Uniwax closed its third quarter of 2024 with a turnover of 19.88 billion FCFA ($33 million), down 16.1% compared to the 23.71 billion FCFA recorded during the same period in 2023. This drop follows that of the first half, where revenues had already fallen by 22.7%, a loss of commercial momentum that the company, which faces strong competition from legal and illegal imports of second-hand clothes from Europe and ready-to-wear Chinese wear, which represents around 80% of the overall clothing market in Ivory Coast, is struggling to contain.
Operating results follow this unfavorable trend, with an operating loss of 2.11 billion FCFA for this quarter, further accentuating the losses recorded in the first half. The net result, also negative, now reached 2.17 billion FCFA, compared to a loss of 879 million FCFA in the third quarter of the previous year.
Faced with this deterioration of accounts, Uniwax management puts forward several reasons. She cites a degraded regional situation, with a decline in purchasing power and security difficulties in the sub-region, particularly in Guinea, Burkina Faso and Mali. In addition, access to foreign exchange, crucial for certain customers outside the UEMOA zone, notably Nigeria, is restricted, while the cost of inputs is increasing and counterfeiting is increasing, which directly affects demand. for the brand’s products. These elements, combined, weighed on volumes sold and contributed to the erosion of profit margins.
A negative spiral initiated for several years
If 2024 proves to be particularly challenging, Uniwax’s financial situation has been showing signs of weakness for several years. In 2023, annual turnover had fallen to 29.69 billion FCFA, compared to 36.37 billion FCFA in 2022, a drop of almost 18%. This reduction in sales followed a decline observed in 2022, where revenues had already fallen by 5% compared to the previous year. Uniwax has never again reached its sales of more than 40 billion FCFA in 2019.
The company’s profits follow a similar curve. After rebounding to 1.4 billion FCFA in 2021, the first post-covid financial year, Uniwax’s net profit showed a net loss of 1.30 billion FCFA in 2022, accentuated in particular by purchasing costs and shipping costs. operations, which continue to squeeze margins. In 2023, this net loss increased to 2.04 billion FCFA and marks a deficit for the second consecutive year. This trend continues in 2024, with quarterly losses which are added to a carry forward with serious consequences for the company’s equity.

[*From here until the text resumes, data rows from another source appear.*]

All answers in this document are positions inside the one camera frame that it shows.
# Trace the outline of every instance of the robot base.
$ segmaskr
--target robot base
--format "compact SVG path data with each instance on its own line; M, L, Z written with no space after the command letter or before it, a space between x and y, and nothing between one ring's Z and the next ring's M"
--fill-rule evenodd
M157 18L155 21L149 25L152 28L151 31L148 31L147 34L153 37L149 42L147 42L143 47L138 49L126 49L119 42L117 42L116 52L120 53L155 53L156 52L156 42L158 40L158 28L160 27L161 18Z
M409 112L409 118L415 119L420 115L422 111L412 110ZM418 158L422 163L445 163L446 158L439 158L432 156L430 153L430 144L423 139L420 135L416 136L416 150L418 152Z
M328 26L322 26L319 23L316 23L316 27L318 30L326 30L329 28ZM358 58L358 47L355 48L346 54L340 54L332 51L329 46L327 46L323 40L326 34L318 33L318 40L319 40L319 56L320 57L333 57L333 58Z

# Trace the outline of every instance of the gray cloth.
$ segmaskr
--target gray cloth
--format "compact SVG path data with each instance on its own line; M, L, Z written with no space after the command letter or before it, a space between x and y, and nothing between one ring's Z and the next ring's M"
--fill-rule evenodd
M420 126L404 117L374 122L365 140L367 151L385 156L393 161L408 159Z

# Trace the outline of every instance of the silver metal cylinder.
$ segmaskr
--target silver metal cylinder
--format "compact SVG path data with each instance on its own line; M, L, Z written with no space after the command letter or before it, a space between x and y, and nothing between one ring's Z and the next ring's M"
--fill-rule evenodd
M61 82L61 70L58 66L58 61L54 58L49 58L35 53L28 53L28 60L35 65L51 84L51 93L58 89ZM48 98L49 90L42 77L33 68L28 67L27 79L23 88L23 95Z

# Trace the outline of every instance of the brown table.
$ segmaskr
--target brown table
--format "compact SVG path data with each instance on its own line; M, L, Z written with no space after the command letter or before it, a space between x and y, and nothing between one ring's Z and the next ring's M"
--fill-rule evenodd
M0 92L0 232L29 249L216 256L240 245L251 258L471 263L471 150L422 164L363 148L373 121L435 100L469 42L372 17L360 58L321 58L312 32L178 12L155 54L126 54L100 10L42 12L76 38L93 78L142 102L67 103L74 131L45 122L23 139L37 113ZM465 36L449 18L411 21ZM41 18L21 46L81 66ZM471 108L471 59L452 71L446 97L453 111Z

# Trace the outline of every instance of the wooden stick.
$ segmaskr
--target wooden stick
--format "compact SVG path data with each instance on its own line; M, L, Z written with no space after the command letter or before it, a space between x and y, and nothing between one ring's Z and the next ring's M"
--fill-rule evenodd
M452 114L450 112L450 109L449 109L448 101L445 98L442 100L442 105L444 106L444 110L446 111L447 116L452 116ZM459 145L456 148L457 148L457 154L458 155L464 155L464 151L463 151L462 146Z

The company’s cost structure, notably purchasing costs and operational expenses, remains high relative to the revenue generated, which is hampering any real recovery in profitability.
This situation occurs in a context of restructuring of the company’s shareholding, since the Vlisco group, to which Uniwax belongs, came under the control of MIA Inc. in 2018, headed by Kodjo Annan, son of the former secretary general of the UN, Kofi Annan. Although this acquisition aimed to revitalize the group’s activities, Uniwax’s performance is slow to show the expected effects.

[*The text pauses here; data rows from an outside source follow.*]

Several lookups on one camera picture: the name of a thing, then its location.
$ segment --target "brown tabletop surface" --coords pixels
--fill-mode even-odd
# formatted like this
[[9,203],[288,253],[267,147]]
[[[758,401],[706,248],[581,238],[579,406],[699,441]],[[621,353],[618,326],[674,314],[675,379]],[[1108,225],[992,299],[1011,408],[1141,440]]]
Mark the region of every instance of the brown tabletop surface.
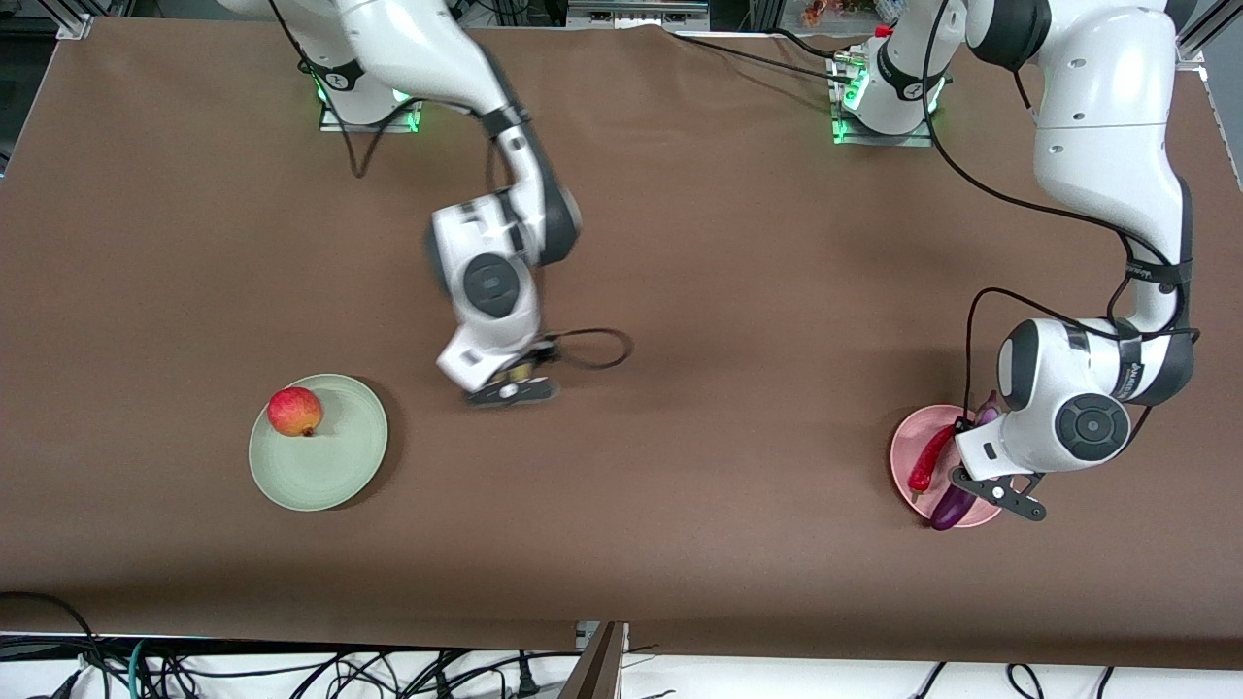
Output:
[[[1168,137],[1196,195],[1192,384],[1124,456],[1047,479],[1043,524],[936,534],[889,440],[961,399],[971,297],[1098,316],[1115,238],[931,149],[834,146],[813,77],[650,27],[476,36],[582,206],[548,322],[622,328],[634,357],[469,410],[434,364],[455,321],[423,231],[484,192],[481,129],[430,107],[355,180],[275,25],[101,20],[60,44],[0,184],[2,587],[112,633],[566,647],[619,618],[664,652],[1243,667],[1243,195],[1197,75]],[[953,73],[947,147],[1044,201],[1011,77],[966,51]],[[1027,317],[982,306],[977,400]],[[321,372],[375,388],[389,451],[298,514],[246,443]],[[26,627],[67,619],[0,608]]]

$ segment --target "pink plate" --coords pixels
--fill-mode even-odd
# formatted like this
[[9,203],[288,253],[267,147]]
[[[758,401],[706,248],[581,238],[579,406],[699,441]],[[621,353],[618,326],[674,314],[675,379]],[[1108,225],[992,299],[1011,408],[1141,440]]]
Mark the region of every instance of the pink plate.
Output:
[[[941,496],[945,495],[946,489],[952,488],[950,485],[950,471],[962,463],[958,458],[958,448],[953,440],[950,440],[945,449],[941,450],[936,470],[932,471],[932,485],[929,486],[924,495],[920,495],[917,502],[911,501],[911,490],[906,486],[906,480],[911,478],[911,471],[915,470],[915,461],[919,460],[924,447],[932,440],[932,435],[945,425],[953,424],[953,420],[961,414],[962,408],[955,405],[929,405],[911,413],[902,420],[902,424],[897,425],[897,432],[894,433],[894,443],[889,448],[889,466],[894,473],[894,483],[897,484],[897,491],[902,494],[906,504],[922,515],[924,519],[932,517],[932,510],[936,509],[936,504],[941,501]],[[968,413],[967,417],[975,419],[976,415]],[[955,529],[979,526],[996,517],[997,512],[1001,512],[999,507],[977,499],[976,504],[967,511],[967,516],[962,517],[962,521],[953,526]]]

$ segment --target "eggplant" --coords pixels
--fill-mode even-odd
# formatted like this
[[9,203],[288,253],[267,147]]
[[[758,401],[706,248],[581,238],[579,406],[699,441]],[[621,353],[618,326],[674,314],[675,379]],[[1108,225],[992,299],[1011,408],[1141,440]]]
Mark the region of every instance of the eggplant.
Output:
[[971,506],[975,504],[975,495],[957,485],[951,485],[945,491],[945,495],[941,496],[941,501],[936,504],[936,509],[932,510],[932,516],[929,521],[932,522],[932,529],[946,531],[961,522],[962,517],[967,516],[967,512],[971,511]]

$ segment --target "white robotic arm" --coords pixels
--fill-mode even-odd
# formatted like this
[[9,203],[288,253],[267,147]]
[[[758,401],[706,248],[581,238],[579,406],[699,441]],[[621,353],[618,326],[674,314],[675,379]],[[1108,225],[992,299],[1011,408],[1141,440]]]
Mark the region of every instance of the white robotic arm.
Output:
[[1008,476],[1109,461],[1132,429],[1122,404],[1162,403],[1191,379],[1190,335],[1154,335],[1186,331],[1190,312],[1191,194],[1165,152],[1176,20],[1190,10],[1170,5],[1175,17],[1163,0],[912,0],[891,37],[865,45],[866,85],[846,104],[874,131],[905,133],[924,121],[924,92],[935,98],[963,37],[1008,70],[1035,62],[1045,75],[1037,180],[1130,235],[1135,312],[1080,321],[1101,335],[1055,320],[1019,325],[998,357],[1011,412],[956,439],[966,466],[956,483],[1029,519],[1044,510]]
[[480,121],[516,182],[431,216],[429,262],[459,320],[436,363],[476,393],[523,358],[541,325],[530,270],[569,254],[579,213],[496,61],[443,0],[220,1],[252,15],[277,6],[343,121],[383,119],[394,90]]

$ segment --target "red chili pepper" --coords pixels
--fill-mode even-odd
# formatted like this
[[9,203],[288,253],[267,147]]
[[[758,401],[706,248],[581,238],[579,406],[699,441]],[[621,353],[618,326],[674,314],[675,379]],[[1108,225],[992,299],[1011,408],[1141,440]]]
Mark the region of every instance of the red chili pepper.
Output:
[[919,500],[920,495],[932,485],[932,471],[941,458],[941,450],[953,439],[953,425],[946,425],[932,435],[932,439],[920,451],[920,458],[915,461],[915,470],[911,478],[906,479],[906,486],[911,489],[911,501]]

Strategic adjustments announced
Aware of these challenges, Uniwax’s top management has announced strategic discussions to try to rectify the situation. Among the avenues considered, cost reduction, preservation of the brand against counterfeiting, and a strategic reorientation to return to sustainable growth.
Will these announcements, the outlines of which have yet to be revealed, be enough to raise the bar? The coming months will be decisive for the company which must deal with an uncertain regional situation and weakened competitiveness, in particular by strong competition from imported and counterfeit products, an increase in logistics costs and inputs, in particular dyes and cotton, poorly processed. locally (only 2% of cotton produced in the country is transformed into textiles) and increasingly demanding consumer tastes.